I was determined to be a mathematics major when I first came to university. All throughout high school, I was in love with numbers and the pure simplicity I found in their rules. I had this feeling that my mind was built to calculate integrals and fill chalkboards with equations. I didn’t want to be an engineer or a finance major or anything that used mathematics as a means to an end. I wanted to be a mathematician.
Then I sat in my first week of Calculus III and dropped the course. The professor was older and barely turned around to check on us during class. He spoke so much while looking at the blackboard that I barely caught half of what he said in class anyway. I realized that I didn’t want to suffer my first semester of college and left.
In January, I declared my major as Linguistics. It wasn’t a surprise to my family or friends. I had always been a good communicator, regardless of the subject or people I found myself with. Linguistics felt natural for me. It was a blissful combination of connecting through languages while deconstructing them and finding the math that lay between the words.
Still, I find that math and equations pervade little areas of my life and haunt me like a ghost. I’m in the middle of writing a paper on Zeno’s Motion Paradox. There were 9 other prompts I could have chosen from, but I decided to write about my long lost love, mathematics.
Writing about philosophical mathematics has made me reconsider my approach to how I see the world of pure math. Even when I was deeply impassioned by my work with numbers, I felt a disconnect from reality. Integrals somehow seemed made-up, fake, like a type-A fairy tale. Everything was perfect, orderly, and didn’t deviate from the rules. It didn’t seem to fit with the way the rest of the world worked.
Zeno’s motion paradox made me feel even more so. Although there is significant theoretical evidence to show that Zeno was correct and that we really can’t travel over anything because everything has an infinite amount of points, this doesn’t line up with reality. There is friction and motion and coextension in this world that says otherwise. Zeno’s math is contrary to appearances, yet true in it’s most pure state.
There were two options for me to take when contemplating this idea. Either math is somehow not fully in touch with reality, or everything I know to be true in my conscious self has always and will always be wrong. I couldn’t reconcile the two in a way that satisfied me. It felt like math was only a potential, only a possible perfect truth in a world of definite imperfect realities.

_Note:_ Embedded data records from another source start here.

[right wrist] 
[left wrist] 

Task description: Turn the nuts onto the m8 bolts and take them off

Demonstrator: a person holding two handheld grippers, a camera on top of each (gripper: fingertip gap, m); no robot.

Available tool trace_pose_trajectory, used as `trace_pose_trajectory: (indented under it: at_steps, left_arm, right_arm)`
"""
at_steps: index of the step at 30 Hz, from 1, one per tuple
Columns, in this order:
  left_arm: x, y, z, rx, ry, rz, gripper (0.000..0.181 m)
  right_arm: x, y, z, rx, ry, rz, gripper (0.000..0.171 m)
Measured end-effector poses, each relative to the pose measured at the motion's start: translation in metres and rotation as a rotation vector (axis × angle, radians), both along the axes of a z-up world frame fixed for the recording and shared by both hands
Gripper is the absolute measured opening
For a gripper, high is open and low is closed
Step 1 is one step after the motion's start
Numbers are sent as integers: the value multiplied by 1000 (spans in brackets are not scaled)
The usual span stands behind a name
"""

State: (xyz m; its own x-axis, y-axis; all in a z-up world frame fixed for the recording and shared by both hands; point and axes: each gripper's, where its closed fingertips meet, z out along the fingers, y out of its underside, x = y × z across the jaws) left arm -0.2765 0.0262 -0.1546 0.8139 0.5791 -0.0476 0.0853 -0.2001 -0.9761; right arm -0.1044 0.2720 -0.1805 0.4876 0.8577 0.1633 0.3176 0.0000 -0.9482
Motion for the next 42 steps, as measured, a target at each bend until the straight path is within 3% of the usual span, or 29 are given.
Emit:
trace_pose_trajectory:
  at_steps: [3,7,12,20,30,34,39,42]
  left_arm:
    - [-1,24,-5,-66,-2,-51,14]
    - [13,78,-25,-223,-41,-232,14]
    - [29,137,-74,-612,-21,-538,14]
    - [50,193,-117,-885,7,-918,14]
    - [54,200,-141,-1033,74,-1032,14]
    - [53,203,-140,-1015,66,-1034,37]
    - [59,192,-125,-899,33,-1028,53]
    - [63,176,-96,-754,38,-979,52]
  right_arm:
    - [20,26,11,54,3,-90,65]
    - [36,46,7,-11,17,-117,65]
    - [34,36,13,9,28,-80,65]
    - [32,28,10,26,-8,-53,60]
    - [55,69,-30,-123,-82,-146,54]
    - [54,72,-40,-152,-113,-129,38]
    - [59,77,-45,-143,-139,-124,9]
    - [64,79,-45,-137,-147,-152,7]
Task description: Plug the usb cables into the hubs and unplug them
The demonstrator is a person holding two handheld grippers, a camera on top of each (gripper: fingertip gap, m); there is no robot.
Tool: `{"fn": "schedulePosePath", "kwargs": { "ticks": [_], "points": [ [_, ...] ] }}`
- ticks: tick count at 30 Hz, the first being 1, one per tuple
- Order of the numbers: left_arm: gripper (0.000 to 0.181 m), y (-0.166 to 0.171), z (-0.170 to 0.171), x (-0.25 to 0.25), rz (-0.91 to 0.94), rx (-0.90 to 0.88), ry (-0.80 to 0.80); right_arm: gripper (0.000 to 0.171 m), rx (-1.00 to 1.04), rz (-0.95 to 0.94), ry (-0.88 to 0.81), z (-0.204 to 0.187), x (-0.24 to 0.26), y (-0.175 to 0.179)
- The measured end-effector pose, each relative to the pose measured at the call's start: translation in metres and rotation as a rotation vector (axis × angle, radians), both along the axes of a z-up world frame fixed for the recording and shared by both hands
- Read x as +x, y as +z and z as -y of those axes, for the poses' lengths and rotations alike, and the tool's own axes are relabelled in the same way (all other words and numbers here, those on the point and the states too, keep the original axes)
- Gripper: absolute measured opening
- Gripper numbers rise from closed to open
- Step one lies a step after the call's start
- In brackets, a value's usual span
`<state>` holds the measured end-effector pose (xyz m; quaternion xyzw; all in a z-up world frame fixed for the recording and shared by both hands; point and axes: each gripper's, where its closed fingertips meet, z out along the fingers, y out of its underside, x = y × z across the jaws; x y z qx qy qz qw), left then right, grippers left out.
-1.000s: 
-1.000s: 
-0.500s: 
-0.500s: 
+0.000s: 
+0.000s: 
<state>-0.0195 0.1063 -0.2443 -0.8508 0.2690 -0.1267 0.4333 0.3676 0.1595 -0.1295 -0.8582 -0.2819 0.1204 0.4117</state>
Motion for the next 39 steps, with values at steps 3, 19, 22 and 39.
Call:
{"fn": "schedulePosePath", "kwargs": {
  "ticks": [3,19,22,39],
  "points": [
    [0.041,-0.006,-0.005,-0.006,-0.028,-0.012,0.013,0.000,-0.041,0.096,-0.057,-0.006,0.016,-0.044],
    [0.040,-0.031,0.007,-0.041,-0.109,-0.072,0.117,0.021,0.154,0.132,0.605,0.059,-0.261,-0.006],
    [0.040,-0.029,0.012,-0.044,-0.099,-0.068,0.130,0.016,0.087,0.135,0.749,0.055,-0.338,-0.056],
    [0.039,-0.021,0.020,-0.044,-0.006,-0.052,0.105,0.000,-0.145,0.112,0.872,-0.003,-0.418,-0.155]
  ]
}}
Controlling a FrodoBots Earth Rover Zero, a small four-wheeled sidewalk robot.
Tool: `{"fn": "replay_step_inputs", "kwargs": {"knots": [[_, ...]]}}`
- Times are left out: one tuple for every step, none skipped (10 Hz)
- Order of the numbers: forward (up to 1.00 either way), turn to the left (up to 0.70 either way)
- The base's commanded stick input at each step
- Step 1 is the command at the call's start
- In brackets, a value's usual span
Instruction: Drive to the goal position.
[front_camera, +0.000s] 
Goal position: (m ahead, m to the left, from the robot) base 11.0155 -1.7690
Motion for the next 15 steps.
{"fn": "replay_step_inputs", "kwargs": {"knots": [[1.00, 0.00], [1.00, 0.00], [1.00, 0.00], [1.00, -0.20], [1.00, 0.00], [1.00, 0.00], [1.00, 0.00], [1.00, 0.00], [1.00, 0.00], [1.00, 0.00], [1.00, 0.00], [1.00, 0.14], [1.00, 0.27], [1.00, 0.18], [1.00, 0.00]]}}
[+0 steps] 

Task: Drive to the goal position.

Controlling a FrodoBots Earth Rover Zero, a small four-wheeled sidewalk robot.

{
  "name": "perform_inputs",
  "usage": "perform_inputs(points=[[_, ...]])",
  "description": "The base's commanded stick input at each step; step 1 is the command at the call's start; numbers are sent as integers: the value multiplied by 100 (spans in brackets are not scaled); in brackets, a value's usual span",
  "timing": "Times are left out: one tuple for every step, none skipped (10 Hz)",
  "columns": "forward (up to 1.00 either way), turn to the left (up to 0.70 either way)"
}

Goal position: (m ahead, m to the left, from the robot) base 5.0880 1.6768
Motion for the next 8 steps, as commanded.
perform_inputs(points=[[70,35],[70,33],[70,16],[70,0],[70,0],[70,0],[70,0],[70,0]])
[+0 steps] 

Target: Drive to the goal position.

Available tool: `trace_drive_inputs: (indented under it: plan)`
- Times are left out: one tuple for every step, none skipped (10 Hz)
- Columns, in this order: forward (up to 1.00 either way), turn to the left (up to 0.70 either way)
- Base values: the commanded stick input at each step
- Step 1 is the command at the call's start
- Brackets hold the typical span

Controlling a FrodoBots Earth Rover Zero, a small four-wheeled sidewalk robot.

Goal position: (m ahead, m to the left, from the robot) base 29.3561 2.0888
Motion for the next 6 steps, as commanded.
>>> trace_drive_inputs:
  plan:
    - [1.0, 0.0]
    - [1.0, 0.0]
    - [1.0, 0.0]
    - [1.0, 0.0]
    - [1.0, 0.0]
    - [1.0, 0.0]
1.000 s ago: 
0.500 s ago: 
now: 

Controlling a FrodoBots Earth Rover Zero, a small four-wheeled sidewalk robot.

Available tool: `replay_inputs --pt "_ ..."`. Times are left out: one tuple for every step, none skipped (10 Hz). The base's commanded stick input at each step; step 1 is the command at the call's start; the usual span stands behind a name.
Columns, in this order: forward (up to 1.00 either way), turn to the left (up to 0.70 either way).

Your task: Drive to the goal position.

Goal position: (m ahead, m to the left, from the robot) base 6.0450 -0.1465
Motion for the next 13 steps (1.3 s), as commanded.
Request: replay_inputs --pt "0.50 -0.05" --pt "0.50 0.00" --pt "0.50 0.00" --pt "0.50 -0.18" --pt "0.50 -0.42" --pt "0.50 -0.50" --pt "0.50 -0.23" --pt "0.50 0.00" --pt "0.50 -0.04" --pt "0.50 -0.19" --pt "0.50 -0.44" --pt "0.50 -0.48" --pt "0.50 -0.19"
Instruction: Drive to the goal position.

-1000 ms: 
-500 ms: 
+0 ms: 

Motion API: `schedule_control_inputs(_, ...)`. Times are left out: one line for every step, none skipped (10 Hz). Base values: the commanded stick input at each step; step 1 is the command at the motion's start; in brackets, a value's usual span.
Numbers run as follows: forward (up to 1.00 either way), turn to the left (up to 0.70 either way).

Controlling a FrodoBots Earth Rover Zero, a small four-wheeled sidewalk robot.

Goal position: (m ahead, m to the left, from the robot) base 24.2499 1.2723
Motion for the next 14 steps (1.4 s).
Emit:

I know that my mind works in too many ways to be perfect for one thing. My thoughts carry me from one idea to another, probably contradicting the former. I can’t seem to maintain only one course of action, I always find that there is more to do. At a time, I found beauty and peace in the ease of math. Follow the rules, perform the calculations, rinse and repeat until you get the right answer. I don’t find peace in the same monotony anymore. Life has proven to be too amazingly tumultuous for me to engage in such a fairy tale so blindly.